1.e3 e5 2.c4 d6 3.Nc3 Nf6 4.d4 Be7 5.Nf3 Nc6 6.Be2 0–0 7.0–0 Bd7 8.d5 Nb8 9.Nd2 Ne8 10.f4 exf4 11.exf4 f5 12.Nf3 g6 13.Bd2 Ng7 14.Qc2 Be8 15.Rae1 Bf7 16.Rf2 Nd7 17.Bd3 Re8 18.Rfe2 Nf8 19.Qb3 Rb8 20.Be3 b6 21.Nd4 Qd7 22.Nc6 Ra8 23.Nb5 Bf6 24.Nbxa7 h6 25.Nb5 Kh7 26.Bd4 Rxe2 27.Rxe2 Bxd4+ 28.Nbxd4 Re8 29.Rxe8 Qxe8 30.Kf2 Nh5 31.Nb5 Nd7 32.Qc2 Nc5 33.b4 Nxd3+ 34.Qxd3 Nxf4 35.Qf3 g5 36.Nxc7 (see diagram) 36...Qh8! Threatening 37...Qb2+. 37.Qb3 Qa1!! 38.Qc2 Qh1!! Forcing White to give perpetual check. 39.Qxf5+ Bg6 40.Qd7+ Kh8 Draw agreed. Avoiding the draw with 41.Qg4? would lose after 41...Nd3+ 42.Ke3 (or 42.Kg3 Qe1+ and wins the queen) Qg1+ 43.Kd2 Qc1+ 44.Ke2 Qe1+ 45.Kf3 Qf2 mate.

=== Potter vs. Mason, London 1879 ===
Potter–Mason, London 1879
This fine sacrificial attack by Potter (White) against Mason (Black) from their 1879 match was annotated by Steinitz in The Modern Chess Instructor, from which the following quotes are taken.
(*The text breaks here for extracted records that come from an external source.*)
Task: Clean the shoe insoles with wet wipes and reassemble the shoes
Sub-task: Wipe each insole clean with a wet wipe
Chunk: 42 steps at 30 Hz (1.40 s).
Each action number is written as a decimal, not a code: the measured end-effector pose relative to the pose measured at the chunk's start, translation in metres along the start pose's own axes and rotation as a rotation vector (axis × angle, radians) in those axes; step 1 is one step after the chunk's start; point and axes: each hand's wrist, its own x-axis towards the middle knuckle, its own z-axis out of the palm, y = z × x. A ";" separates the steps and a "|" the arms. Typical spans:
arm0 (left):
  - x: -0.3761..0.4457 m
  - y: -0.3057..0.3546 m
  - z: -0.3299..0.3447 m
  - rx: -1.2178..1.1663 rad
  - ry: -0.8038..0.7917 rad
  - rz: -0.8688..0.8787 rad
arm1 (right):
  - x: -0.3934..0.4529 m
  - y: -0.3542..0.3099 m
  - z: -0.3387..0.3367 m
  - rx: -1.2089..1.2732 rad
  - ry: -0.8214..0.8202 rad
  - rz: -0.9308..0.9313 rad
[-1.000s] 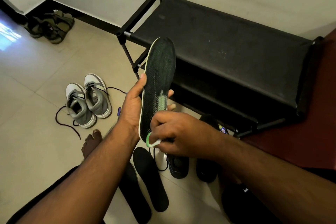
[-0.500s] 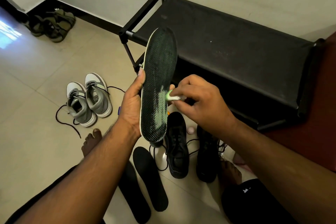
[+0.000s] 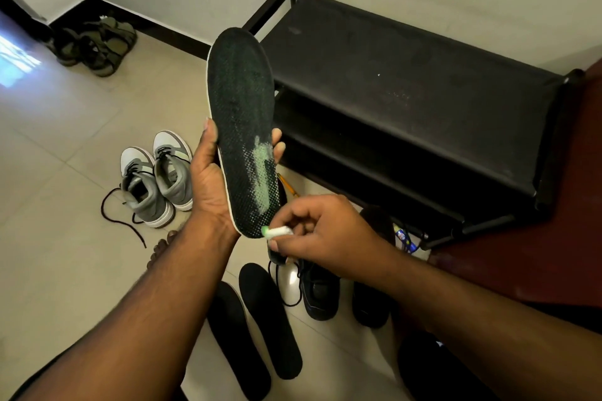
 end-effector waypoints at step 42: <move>0.000 -0.016 0.004 0.058 -0.027 -0.229 | 0.011 -0.013 -0.044 -0.274 -0.073 -0.092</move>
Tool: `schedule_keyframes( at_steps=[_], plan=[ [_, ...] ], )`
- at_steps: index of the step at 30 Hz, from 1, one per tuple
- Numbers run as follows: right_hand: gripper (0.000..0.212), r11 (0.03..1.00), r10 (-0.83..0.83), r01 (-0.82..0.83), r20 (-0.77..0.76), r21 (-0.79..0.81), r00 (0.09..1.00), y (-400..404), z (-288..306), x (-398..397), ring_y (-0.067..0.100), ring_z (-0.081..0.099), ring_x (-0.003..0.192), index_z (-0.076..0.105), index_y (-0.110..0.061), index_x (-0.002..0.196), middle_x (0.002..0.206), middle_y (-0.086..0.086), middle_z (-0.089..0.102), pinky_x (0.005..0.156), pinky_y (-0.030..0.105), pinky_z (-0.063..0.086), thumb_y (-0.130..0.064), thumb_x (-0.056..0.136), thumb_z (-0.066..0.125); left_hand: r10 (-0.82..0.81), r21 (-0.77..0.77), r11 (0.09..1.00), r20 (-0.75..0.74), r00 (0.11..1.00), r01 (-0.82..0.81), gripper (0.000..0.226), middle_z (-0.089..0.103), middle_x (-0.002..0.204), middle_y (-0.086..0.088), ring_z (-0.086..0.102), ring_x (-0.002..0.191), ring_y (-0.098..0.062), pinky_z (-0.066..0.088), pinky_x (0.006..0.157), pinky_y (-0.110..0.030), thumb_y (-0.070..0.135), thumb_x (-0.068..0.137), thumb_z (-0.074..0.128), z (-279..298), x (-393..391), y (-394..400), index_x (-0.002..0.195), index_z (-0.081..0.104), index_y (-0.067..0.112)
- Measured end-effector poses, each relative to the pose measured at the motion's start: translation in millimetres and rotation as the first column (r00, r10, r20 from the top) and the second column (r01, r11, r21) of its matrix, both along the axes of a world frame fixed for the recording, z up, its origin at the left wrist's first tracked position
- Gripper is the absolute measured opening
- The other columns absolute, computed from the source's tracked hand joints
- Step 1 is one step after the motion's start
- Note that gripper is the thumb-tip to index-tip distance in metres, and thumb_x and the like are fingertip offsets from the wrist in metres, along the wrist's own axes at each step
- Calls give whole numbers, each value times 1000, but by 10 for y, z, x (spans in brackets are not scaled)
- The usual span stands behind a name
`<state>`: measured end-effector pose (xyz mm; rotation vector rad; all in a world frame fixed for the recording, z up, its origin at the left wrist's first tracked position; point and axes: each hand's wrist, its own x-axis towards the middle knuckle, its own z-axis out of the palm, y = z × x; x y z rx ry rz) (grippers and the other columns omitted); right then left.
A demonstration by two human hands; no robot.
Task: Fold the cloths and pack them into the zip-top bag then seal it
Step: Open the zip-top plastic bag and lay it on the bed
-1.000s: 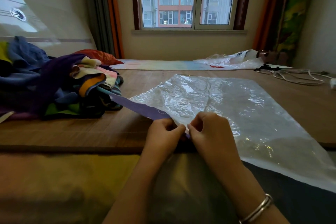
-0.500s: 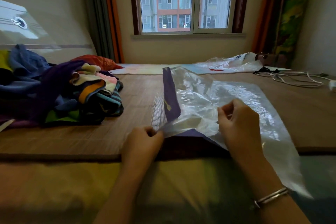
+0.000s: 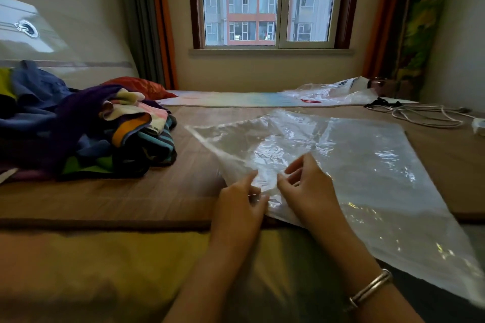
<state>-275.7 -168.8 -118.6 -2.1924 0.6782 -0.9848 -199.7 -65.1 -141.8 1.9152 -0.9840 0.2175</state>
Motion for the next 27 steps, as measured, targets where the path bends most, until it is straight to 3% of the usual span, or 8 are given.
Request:
schedule_keyframes(
  at_steps=[3, 6, 12, 17, 19, 21, 24, 27],
  plan=[
    [35, 993, 57, -85, -283, -86, 957, 46, -23, -65, 16, 56, 78, 41, -20, 100, 84, -1, 55, 62, 29, 41, -33, 80, 67, -6, 79, 997, -98, 995, 14, 80, 66, 117, -1, 62, 103, -11, 47, 85, -18, 28, 83, 72, 5, 98, -14, 149, 27, 27],
    [28, 975, -45, -63, -468, -211, 882, 71, -30, -197, 22, 53, 89, 46, -21, 92, 86, -3, 51, 69, 31, 38, -43, 81, 60, -11, 149, 988, -136, 991, 31, 92, 63, 120, -1, 59, 107, -17, 49, 94, -33, 32, 80, 74, 7, 164, -5, 151, 16, 30],
    [33, 965, -80, 2, -285, -263, 955, -23, 45, -320, 14, 52, 59, 47, -20, 62, 61, -2, 51, 52, 26, 35, -29, 93, 54, 2, 226, 973, -161, 987, 35, 94, 56, 131, -5, 54, 119, -23, 46, 99, -41, 47, 78, 73, -20, 290, -18, 150, 15, 30],
    [27, 970, -76, 84, 45, -227, 996, -203, 393, -295, 12, 63, 54, 54, -12, 73, 64, 5, 58, 53, 37, 54, -23, 97, 50, 44, 207, 978, -271, 962, 13, 97, 46, 141, -7, 49, 122, -25, 42, 103, -42, 38, 81, 71, -58, 566, 30, 150, 1, 40],
    [27, 981, -36, 47, 62, -188, 997, -265, 589, -281, 12, 68, 57, 55, -10, 79, 69, 7, 61, 53, 35, 57, -25, 99, 46, 192, 307, 945, -237, 952, -115, 95, 43, 142, -10, 47, 125, -29, 42, 103, -42, 35, 84, 67, -10, 691, 71, 150, -1, 39],
    [26, 993, 32, -32, -3, -110, 999, -272, 713, -213, 15, 70, 59, 53, -11, 81, 71, 9, 62, 52, 32, 57, -25, 100, 43, 297, 390, 888, -79, 952, -245, 82, 49, 137, -12, 48, 123, -30, 43, 100, -39, 26, 88, 61, 27, 749, 114, 152, 10, 33],
    [27, 990, 131, -129, -41, 61, 990, -223, 783, -84, 24, 71, 65, 51, -6, 84, 77, 18, 64, 58, 40, 60, -23, 102, 39, 129, 123, 985, -62, 990, -121, 58, 56, 133, -8, 52, 120, -26, 42, 102, -35, 3, 85, 56, 116, 560, 47, 138, 48, 25],
    [27, 982, 183, -177, -95, 64, 978, -144, 750, -18, 24, 69, 65, 49, -6, 83, 77, 15, 62, 57, 36, 59, -23, 101, 40, -251, -143, 965, -243, 937, 222, 36, 56, 133, 7, 53, 121, -12, 43, 97, -25, 21, 94, 57, 302, 202, -125, 131, 57, 24]
  ],
)
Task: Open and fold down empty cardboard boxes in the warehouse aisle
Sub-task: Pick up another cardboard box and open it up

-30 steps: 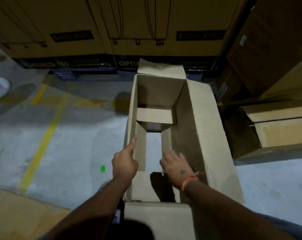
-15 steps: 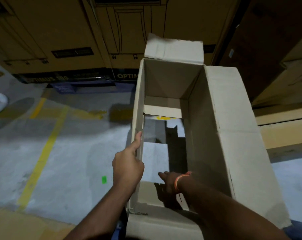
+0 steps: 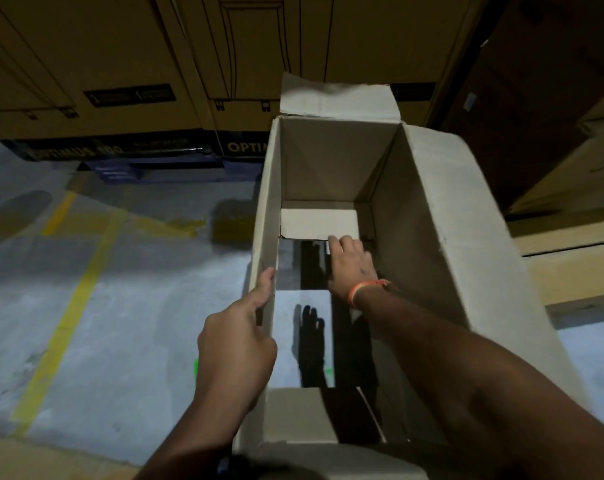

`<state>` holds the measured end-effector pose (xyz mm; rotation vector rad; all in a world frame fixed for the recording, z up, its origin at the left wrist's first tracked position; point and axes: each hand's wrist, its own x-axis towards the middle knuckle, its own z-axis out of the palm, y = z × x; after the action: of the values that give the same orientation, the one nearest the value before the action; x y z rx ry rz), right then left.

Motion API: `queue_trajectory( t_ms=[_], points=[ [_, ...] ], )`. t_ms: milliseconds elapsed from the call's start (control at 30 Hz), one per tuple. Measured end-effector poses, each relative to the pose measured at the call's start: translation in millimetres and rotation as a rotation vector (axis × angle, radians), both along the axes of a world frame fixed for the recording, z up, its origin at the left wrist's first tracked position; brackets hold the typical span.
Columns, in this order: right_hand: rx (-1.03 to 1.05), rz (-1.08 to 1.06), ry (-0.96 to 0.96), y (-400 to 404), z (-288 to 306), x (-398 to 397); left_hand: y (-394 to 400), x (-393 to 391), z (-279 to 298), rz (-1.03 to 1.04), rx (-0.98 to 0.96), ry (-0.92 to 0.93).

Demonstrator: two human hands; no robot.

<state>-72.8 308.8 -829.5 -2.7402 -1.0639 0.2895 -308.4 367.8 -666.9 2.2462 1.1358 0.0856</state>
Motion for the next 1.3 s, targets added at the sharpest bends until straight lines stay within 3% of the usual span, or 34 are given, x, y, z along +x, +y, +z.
queue_trajectory(
  t_ms=[400,767,933,1300],
  points=[
    [-0.128,-0.029,0.098,47,-37,35,24,7,7,-0.035,-0.009,-0.078],
    [-0.127,-0.06,0.101,49,-29,68,30,15,14,-0.043,0.015,-0.112],
    [-0.444,0.016,0.31,52,-14,73,31,17,14,-0.029,0.016,-0.132],
    [-0.39,0.058,0.229,26,-1,22,31,50,-9,0.004,0.018,-0.126]
  ],
)
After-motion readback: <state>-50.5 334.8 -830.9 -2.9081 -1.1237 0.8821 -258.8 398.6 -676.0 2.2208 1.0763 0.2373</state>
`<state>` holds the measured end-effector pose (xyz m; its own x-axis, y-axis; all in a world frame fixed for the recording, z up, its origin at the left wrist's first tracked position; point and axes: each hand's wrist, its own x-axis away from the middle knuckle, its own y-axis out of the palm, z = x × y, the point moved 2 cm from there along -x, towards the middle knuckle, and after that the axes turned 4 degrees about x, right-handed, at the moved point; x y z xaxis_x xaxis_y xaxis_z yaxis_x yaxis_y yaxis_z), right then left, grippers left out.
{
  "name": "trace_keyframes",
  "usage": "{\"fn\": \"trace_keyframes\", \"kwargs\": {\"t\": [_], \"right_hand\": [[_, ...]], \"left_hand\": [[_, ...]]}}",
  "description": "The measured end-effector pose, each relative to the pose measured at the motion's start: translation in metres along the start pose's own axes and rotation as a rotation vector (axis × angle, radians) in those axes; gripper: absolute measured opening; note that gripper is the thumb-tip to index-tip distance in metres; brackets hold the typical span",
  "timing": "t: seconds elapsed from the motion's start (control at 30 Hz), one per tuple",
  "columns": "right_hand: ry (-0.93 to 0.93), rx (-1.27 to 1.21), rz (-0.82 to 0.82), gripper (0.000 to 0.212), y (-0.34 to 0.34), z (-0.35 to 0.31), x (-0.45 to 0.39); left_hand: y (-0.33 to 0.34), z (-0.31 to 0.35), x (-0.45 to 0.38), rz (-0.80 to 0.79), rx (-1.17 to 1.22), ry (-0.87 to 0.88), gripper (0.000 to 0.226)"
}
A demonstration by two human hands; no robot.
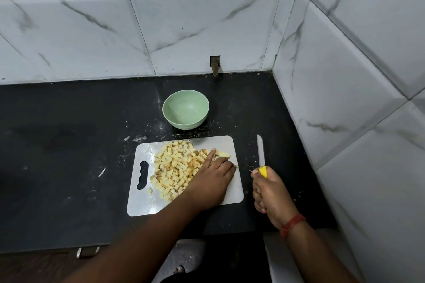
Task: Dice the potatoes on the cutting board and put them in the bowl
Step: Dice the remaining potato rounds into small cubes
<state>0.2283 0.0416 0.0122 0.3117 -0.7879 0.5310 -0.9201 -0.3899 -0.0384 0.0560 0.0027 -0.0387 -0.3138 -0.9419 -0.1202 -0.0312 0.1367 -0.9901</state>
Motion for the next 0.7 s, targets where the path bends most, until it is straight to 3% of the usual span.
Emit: {"fn": "trace_keyframes", "kwargs": {"t": [0.17,0.3,0.7], "right_hand": [[-0.076,0.713,-0.018,0.018,0.006,0.014,-0.001],[-0.138,0.982,-0.03,0.013,0.012,0.013,0.005],[-0.191,1.105,0.014,0.01,0.018,0.009,0.01]], "left_hand": [[0.005,-0.003,0.013,0.037,0.002,-0.035,0.049],[0.009,-0.005,0.015,0.042,0.027,-0.065,0.047],[0.014,-0.011,0.022,0.043,0.076,-0.063,0.053]]}}
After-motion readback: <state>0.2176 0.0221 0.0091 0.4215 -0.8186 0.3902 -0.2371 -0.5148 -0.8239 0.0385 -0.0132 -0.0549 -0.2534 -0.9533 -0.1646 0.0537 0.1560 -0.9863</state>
1.e4 e5 2.Nf3 Nf6 3.Nxe5 d6 4.Nf3 Nxe4 5.d4 d5 6.Bd3 Bd6 7.0-0 0-0 8.c4 c6 9.Qc2 Nf6 10.Bg5 h6 11.Be3 dxc4 12.Bxc4 Bg4 13.Nbd2 Nbd7? (see diagram) 14.Bxh6! "Sound and brilliant." 14...Bxf3 15.Nxf3 gxh6 16.Qg6+ Kh8 17.Qxh6+ Kg8 18.Rae1! "An important move for the attack and one of great depth and insight into the game." 18...Nb6 19.Bd3 Nbd5 20.Ng5 Bf4 21.Re3! "An exceedingly beautiful coup which wins by force." 21...Bxe3 "If for instance 20...Nxe3 21.fxe3 Bxe3+ 22.Kh1 Bxg5 23.Qxg5+ Kh8 24.Rxf6 and wins. Of course, if 21...Bxg5 22.Rg3 and wins." 22.fxe3 Qa5 23.Bh7+ Kh8 24.Rxf6 Black resigned "for if after 24...Qe1+ 25.Rf1 Qxe3+ 26.Kh1 Black must give up the queen for knight and his game is then hopeless."